In line with current practices for communication through the source code management platform, GitHub, we track responsibility for new uploads to the database through the OpenWormData Git repository. Each named graph is canonicalized – essentially, triples are sorted and written to a text file – and committed to a Git repository which gives us, at least, an email address and a timestamp for all modifications.

Access control

Data in owmeta are distributed as a bundle, a packaging structure which contains a set of canonicalized named graphs and, optionally, some files. Responsibility for restricting who can modify a bundle is, in the first instance, up to the bundle creator. When the bundle is actually distributed, the responsibility then falls on the distributor to ensure authentication of the bundle’s provider and integrity of the bundle.
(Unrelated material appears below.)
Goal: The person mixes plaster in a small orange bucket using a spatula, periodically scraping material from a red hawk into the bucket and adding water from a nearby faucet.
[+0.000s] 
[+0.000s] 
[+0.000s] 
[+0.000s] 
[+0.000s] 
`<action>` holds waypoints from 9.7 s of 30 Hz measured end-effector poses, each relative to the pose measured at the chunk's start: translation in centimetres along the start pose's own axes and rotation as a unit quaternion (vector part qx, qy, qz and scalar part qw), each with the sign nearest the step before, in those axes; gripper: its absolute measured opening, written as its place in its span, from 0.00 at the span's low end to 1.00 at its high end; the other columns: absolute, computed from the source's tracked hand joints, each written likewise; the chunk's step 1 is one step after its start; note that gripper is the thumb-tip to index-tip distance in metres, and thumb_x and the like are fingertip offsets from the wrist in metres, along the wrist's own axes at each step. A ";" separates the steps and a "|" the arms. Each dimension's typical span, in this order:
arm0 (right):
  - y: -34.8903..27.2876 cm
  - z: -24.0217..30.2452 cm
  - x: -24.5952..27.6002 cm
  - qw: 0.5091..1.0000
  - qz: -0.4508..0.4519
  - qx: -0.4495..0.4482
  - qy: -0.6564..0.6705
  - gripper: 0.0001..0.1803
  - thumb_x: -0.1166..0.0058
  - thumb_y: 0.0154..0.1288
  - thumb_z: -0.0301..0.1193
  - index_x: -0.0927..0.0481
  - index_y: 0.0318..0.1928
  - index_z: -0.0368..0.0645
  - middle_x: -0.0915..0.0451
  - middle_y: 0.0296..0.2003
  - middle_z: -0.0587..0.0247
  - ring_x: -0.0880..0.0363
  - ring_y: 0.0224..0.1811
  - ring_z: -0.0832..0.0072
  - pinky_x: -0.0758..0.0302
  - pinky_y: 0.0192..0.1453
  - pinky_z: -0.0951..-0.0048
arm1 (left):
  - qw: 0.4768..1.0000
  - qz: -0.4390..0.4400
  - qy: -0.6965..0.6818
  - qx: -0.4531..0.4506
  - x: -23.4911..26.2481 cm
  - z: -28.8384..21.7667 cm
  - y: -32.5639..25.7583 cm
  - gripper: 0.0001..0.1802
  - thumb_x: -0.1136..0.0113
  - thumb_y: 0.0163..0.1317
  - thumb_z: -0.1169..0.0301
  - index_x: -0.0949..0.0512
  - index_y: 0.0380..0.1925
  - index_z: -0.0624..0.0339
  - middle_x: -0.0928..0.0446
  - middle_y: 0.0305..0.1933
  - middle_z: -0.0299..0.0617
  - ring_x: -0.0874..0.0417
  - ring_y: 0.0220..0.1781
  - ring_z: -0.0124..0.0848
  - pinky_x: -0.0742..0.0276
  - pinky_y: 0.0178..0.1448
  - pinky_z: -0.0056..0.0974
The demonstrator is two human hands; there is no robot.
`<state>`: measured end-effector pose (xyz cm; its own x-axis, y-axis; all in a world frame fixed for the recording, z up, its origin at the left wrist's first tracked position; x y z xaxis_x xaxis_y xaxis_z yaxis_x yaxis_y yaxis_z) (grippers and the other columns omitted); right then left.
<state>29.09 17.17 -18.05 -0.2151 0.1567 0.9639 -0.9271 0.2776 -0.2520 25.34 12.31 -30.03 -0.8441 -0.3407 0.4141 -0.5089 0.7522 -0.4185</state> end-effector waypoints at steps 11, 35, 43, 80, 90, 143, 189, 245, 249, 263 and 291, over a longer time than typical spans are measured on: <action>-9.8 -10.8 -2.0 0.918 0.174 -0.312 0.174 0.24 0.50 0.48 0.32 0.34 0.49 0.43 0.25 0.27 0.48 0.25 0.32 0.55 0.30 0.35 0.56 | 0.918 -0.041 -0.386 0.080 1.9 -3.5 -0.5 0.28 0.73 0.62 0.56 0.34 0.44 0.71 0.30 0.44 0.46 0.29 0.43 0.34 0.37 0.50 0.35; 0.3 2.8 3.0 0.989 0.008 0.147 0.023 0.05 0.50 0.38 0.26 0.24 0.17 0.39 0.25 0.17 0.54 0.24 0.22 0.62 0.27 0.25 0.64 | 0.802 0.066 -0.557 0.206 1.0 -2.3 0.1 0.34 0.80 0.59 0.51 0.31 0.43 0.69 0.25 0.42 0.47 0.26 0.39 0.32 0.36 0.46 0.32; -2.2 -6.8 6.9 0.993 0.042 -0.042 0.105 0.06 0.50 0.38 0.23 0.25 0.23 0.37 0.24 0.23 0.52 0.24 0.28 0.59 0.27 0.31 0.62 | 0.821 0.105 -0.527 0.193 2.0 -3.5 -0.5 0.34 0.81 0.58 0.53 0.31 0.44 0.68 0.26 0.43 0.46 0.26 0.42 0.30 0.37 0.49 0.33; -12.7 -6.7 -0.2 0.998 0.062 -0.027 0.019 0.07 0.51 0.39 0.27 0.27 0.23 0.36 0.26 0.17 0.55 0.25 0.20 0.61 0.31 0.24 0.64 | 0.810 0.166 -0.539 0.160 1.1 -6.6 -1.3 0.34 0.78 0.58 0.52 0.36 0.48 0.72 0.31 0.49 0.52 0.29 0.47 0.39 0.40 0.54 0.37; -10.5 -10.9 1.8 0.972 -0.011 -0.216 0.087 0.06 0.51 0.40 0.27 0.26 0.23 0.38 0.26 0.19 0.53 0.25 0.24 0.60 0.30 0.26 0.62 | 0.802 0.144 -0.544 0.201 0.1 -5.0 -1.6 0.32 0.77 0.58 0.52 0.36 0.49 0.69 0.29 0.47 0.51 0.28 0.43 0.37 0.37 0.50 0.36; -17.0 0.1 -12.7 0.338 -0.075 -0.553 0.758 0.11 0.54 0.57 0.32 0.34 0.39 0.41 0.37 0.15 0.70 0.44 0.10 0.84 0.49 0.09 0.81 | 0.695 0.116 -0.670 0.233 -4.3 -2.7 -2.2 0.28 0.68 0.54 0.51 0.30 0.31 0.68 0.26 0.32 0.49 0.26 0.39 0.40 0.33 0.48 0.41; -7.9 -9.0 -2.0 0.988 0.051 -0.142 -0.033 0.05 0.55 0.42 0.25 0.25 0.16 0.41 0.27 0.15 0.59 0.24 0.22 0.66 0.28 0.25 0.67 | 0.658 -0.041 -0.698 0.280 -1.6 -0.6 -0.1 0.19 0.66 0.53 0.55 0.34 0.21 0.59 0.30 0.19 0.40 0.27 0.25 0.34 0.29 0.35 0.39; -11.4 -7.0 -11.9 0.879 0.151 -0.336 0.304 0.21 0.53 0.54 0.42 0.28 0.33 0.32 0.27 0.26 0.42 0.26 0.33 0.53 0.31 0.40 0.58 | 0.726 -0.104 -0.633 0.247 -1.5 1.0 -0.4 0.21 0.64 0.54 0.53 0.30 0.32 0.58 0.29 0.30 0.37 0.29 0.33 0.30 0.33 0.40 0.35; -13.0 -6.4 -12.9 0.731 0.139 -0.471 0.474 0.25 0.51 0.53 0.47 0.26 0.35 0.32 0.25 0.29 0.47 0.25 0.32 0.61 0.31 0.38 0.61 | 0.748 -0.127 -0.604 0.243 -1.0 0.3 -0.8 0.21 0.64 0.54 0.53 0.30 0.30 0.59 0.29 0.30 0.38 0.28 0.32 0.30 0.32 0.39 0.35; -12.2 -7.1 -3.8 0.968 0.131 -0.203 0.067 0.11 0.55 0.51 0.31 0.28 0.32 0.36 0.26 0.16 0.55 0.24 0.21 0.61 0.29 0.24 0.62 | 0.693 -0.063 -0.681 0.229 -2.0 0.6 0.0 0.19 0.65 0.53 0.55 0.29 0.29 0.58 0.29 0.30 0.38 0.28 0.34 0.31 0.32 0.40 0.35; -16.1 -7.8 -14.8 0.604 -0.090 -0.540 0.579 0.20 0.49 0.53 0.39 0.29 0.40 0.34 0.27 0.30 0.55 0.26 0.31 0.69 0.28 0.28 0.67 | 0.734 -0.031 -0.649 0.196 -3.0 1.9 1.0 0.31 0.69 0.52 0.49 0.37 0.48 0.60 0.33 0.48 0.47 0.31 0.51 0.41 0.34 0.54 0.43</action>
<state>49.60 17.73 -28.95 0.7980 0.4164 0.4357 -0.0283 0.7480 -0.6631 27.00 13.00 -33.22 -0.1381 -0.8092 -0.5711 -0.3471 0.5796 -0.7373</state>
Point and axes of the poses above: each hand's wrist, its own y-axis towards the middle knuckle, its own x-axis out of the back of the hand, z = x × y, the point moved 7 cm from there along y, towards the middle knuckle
In OpenWorm, we create bundles from the OpenWormData GitHub repository. Access to the repository is managed by senior OpenWorm contributors. Bundles are deployed to Google Drive with write access controlled by Mark Watts. You can fetch OpenWorm bundles by adding a remote like this:

owm bundle remote add google-drive 'https://drive.google.com/uc?id=1NYAcKdcvoFu5c7Nz3l4hK5UacG_eD56V&authuser=0&export=download'

google-drive can be substituted with any string.

Miscellaneous

Versioning

Experimental methods are constantly improving in biological research. These improvements may require updating the data we reference or store internally. However, in making updates we must not immediately expunge older content, breaking links created by internal and external agents. Instead, we utilize bundle versioning to track revisions to the data. Each successive release of the bundle increments the bundle version number.

Why RDF?

RDF offers advantages in resilience to schema additions and increased flexibility in integrating data from disparate sources. [1] These qualities can be valued by comparison to relational database systems. Typically, schema changes in a relational database require extensive work for applications using it. [2] In the author’s experience, RDF databases offer more freedom in restructuring. Also, for data integration, SPARQL, the standard language for querying over RDF has Federated queries which allow for nearly painless integration of external SPARQL endpoints with existing queries.
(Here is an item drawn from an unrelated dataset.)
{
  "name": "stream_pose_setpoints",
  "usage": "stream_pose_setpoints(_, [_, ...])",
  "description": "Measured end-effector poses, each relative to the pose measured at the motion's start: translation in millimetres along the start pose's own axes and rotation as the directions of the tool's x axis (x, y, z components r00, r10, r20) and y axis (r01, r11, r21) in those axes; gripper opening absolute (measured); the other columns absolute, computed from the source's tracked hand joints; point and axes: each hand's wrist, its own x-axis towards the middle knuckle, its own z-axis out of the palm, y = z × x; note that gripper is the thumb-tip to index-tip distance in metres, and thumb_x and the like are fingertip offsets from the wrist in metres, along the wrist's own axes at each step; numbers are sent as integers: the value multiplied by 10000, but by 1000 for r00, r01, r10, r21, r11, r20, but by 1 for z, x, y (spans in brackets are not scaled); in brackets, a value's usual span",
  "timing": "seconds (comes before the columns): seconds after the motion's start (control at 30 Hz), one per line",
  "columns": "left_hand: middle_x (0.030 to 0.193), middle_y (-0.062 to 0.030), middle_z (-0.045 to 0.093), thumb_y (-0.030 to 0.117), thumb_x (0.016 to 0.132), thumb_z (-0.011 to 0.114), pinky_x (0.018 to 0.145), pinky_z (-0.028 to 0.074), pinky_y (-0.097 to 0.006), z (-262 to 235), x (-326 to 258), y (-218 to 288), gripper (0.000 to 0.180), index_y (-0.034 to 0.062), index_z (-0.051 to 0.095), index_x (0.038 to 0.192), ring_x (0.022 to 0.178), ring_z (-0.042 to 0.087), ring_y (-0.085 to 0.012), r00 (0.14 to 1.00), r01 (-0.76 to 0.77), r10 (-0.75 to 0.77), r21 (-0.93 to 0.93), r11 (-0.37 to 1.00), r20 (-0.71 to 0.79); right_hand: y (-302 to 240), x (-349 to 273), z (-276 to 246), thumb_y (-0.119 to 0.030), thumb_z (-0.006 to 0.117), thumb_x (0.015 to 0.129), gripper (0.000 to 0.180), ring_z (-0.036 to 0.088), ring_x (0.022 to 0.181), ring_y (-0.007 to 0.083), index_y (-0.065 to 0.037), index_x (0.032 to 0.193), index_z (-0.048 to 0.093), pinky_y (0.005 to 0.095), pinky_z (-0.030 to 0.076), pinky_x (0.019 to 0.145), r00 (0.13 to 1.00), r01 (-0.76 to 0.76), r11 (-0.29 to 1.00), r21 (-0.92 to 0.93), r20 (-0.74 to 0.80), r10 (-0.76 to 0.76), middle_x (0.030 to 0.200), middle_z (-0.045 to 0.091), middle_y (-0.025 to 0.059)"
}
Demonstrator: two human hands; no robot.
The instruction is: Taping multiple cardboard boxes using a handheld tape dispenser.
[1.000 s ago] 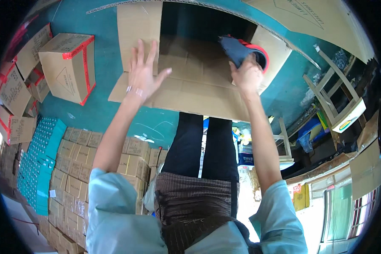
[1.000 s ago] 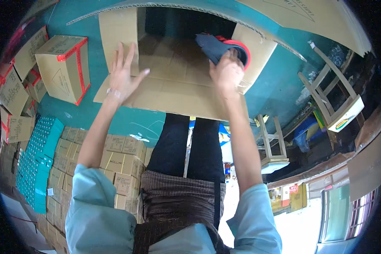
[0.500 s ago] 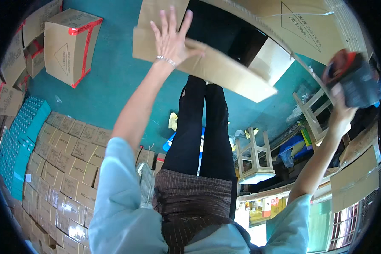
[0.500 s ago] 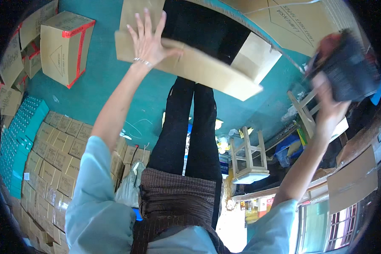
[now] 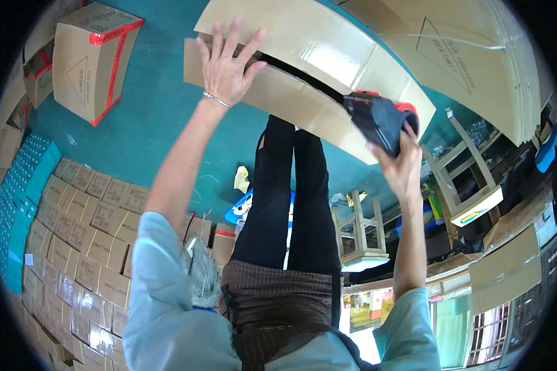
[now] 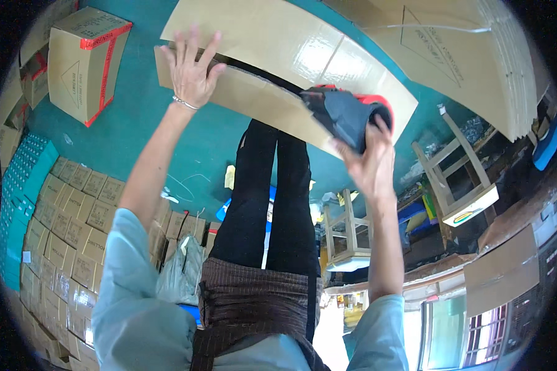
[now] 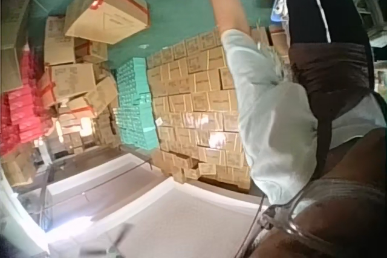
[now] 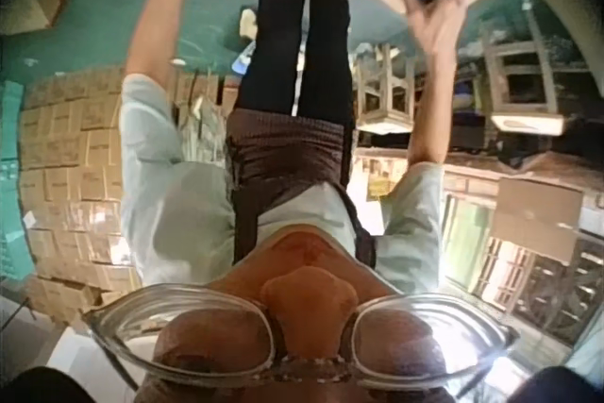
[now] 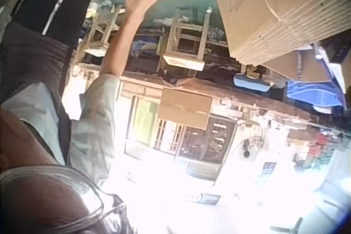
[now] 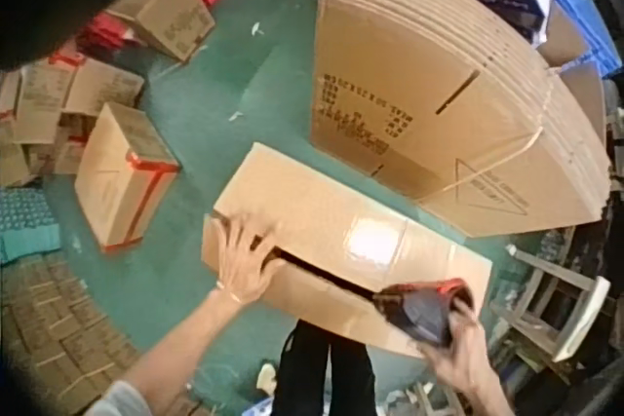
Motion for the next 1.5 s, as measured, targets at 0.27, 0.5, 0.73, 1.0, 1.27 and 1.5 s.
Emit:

[1]http://answers.semanticweb.com/questions/19183/advantages-of-rdf-over-relational-databases
[2]http://research.microsoft.com/pubs/118211/andy%20maule%20-%20thesis.pdf

The advantage of local storage of the database that goes along with each copy of the library is that the data will have the version number of the library. This means that data can be ‘deprecated’ along with a deprecated version of the library. This also will prevent changes made to a volatile database that break downstream code that uses the library.